Trust builds community

Published 10:23 am Friday, January 13, 2017

Well, it’s been fun, Bogalusa.

Today marks my final day with The Daily News, and by Monday I’ll be with the Port Arthur News, one of our company’s sister papers, in Port Arthur, Texas.

The move marks, almost to the day, a year from my transfer to Bogalusa from Picayune. This transfer returns me to Texas, my home state, but it is of course a bittersweet move.

Bogalusa has been an interesting, fun and welcoming community, if also similar in some ways to other communities. There is a famous line by Tolstoy in his novel Anna Karenina, that says “All happy families are alike; each unhappy family is unhappy in its own way,” and I think the opposite lesson can be applied to places.

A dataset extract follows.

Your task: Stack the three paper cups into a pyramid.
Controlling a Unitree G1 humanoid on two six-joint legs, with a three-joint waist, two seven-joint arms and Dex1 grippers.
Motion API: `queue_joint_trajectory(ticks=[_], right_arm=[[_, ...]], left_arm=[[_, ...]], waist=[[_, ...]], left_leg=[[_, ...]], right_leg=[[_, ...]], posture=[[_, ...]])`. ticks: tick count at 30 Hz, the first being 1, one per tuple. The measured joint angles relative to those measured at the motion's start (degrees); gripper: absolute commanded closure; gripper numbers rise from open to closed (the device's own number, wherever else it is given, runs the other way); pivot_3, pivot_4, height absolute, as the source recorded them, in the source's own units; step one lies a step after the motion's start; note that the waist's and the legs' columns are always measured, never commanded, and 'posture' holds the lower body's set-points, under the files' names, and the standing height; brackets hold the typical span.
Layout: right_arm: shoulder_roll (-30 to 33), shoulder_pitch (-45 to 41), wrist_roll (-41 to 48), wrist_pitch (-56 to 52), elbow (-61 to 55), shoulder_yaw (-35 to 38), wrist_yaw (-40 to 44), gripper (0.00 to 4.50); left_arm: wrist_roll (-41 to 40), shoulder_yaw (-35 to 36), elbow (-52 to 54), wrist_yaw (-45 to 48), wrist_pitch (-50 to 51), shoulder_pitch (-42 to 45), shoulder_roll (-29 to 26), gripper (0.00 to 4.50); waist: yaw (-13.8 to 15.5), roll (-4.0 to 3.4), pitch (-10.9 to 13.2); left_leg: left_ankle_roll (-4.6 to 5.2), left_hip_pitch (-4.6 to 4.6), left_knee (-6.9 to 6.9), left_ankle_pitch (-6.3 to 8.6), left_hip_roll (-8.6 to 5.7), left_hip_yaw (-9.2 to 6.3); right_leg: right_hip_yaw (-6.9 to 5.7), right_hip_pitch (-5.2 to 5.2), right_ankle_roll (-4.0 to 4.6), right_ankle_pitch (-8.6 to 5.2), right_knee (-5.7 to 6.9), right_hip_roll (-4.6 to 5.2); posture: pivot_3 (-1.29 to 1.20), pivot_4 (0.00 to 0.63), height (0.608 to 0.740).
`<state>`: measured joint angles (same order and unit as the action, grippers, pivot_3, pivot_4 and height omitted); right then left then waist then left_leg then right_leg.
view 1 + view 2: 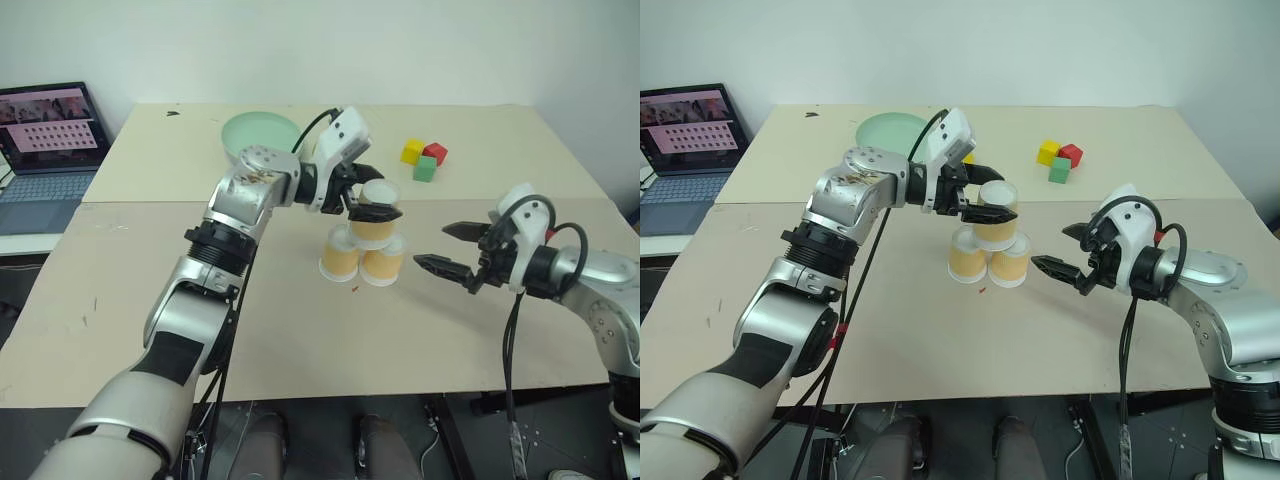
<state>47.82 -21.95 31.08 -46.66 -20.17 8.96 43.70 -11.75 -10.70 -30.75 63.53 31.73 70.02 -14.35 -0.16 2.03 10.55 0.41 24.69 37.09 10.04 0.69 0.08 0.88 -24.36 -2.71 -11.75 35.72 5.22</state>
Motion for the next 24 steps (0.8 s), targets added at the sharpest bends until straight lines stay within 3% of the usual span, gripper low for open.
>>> queue_joint_trajectory(ticks=[9, 13, 17, 22, 24], right_arm=[[2.5, 0.0, 0.0, 0.0, 1.6, -0.2, 2.6, 0.00], [3.4, 0.1, -0.1, 0.2, 3.0, 0.1, 3.6, 0.00], [4.7, 3.1, -0.3, 0.6, 4.3, 3.3, 4.0, 0.00], [3.7, 11.1, -0.2, 4.6, 7.4, 12.1, 5.2, 0.00], [3.0, 12.8, 0.5, 5.7, 8.4, 15.2, 5.4, 0.00]], left_arm=[[-7.9, 7.9, 2.5, 2.3, 11.8, 6.6, -7.7, 0.02], [-11.1, 13.7, 4.8, -1.1, 15.0, 6.4, -10.1, 0.02], [-9.6, 15.7, 14.8, -7.7, 11.8, -6.0, -14.0, 0.02], [-10.9, 18.0, 30.2, -12.0, 14.9, -28.1, -17.7, 0.02], [-11.4, 19.8, 34.9, -14.2, 15.8, -32.3, -17.8, 0.02]], waist=[[-0.6, -0.01, 0.0], [-0.7, -0.01, 0.0], [-0.6, -0.09, 0.0], [-0.5, -0.05, 0.0], [-0.4, -0.05, 0.0]], left_leg=[[0.00, -0.04, 0.00, 0.00, 0.01, -0.01], [0.00, -0.05, -0.01, 0.00, 0.03, 0.00], [0.00, -0.34, -0.11, 0.01, 0.03, 0.07], [0.00, -0.23, -0.06, 0.01, 0.04, 0.06], [0.00, -0.29, -0.03, 0.01, 0.03, 0.06]], right_leg=[[0.00, 0.00, -0.10, -0.06, 0.03, 0.00], [0.01, 0.00, -0.13, -0.08, 0.05, 0.00], [0.14, 0.14, 0.10, 0.06, 0.17, 0.01], [0.13, 0.08, 0.16, 0.09, 0.13, 0.02], [0.12, 0.16, 0.14, 0.08, 0.12, 0.04]], posture=[[0.00, 0.150, 0.739], [0.00, 0.150, 0.739], [0.00, 0.150, 0.739], [0.00, 0.150, 0.739], [0.00, 0.150, 0.739]])
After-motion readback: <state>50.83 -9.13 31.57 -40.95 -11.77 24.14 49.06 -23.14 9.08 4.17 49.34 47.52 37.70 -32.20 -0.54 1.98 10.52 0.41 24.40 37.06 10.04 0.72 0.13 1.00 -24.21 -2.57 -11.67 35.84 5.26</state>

I was in the Peace Corps and lived overseas and since then I’ve lived in communities across Mississippi and now in Louisiana. While I can’t speak about families, I know a bit about community problems and I can tell you that unhappy or dysfunctional communities are quite often dysfunctional is much the same way.

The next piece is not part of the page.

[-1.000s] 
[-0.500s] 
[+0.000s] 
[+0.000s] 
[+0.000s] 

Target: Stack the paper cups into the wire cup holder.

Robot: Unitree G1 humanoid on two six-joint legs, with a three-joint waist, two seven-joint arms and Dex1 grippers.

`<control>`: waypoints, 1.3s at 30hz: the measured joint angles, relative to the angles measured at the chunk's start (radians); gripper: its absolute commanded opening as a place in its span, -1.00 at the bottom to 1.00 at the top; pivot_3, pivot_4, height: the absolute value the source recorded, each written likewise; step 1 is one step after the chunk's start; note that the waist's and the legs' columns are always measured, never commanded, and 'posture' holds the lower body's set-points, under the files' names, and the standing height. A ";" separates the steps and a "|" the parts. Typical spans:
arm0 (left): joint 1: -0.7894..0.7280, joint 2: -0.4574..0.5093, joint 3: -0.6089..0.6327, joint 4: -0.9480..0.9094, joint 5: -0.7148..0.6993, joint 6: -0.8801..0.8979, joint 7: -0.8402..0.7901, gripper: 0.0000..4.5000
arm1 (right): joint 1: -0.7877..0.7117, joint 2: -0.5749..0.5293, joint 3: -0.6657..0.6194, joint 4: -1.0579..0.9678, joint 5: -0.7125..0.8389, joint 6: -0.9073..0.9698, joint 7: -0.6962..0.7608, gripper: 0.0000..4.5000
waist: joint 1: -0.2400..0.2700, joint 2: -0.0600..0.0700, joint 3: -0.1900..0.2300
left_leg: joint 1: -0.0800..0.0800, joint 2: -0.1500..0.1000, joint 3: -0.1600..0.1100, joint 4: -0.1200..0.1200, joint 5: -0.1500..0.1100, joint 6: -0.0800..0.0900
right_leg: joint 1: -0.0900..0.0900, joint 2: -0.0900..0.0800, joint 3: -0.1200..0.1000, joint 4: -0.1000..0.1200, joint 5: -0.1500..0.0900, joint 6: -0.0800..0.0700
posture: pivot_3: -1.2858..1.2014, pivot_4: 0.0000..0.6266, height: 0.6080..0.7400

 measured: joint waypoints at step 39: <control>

To have a better, happier community, what we need is trust.

Whether the distrust in the community and its leadership stems from real or imagined slights is irrelevant, but without trust in the police and our civil servants, community buy-in is difficult. Gaining trust is a lengthy, time-consuming process, but it can be attained.

I don’t think the importance of trust can be overstated. According to the 2016 UN World Happiness Report, Denmark is the No. 1 happiest country on Earth. The U.S. is No. 13. According to the report, the biggest difference in our countries is our perception of trust in the government and in the business community.

When I was a Peace Corps volunteer in East Timor, the community I lived in had no running water and only two privately owned pump wells in a village of about 500 people. Most people — the vast majority — collected river water, and during the six-month dry season, that meant digging four or five feet into the riverbed to collect water. I asked my neighbors why no one organized for neighborhood pump wells and collected monthly money for their maintenance and over and over all I heard was that no one trusted anyone to keep the money. So, because no one could trust anyone, most everyone had to walk to the river to collect heavy buckets of water. It was insane.

In the United States, we have running water, but we also have people who don’t report crime or don’t turn in suspected criminals because they don’t trust the process. In Bogalusa, we have quite a few people who do not trust the city council and the mayor. This distrust is not warranted, but that doesn’t matter.

Space does not allow me to get into any of the reasons (real or imagined) for the sources of this distrust, but it is clear it is real and we’re all being forced to go to the proverbial river and heft heavy buckets.

But we can choose differently. We can choose to empathize more. We can choose to listen more. We can choose to trust more.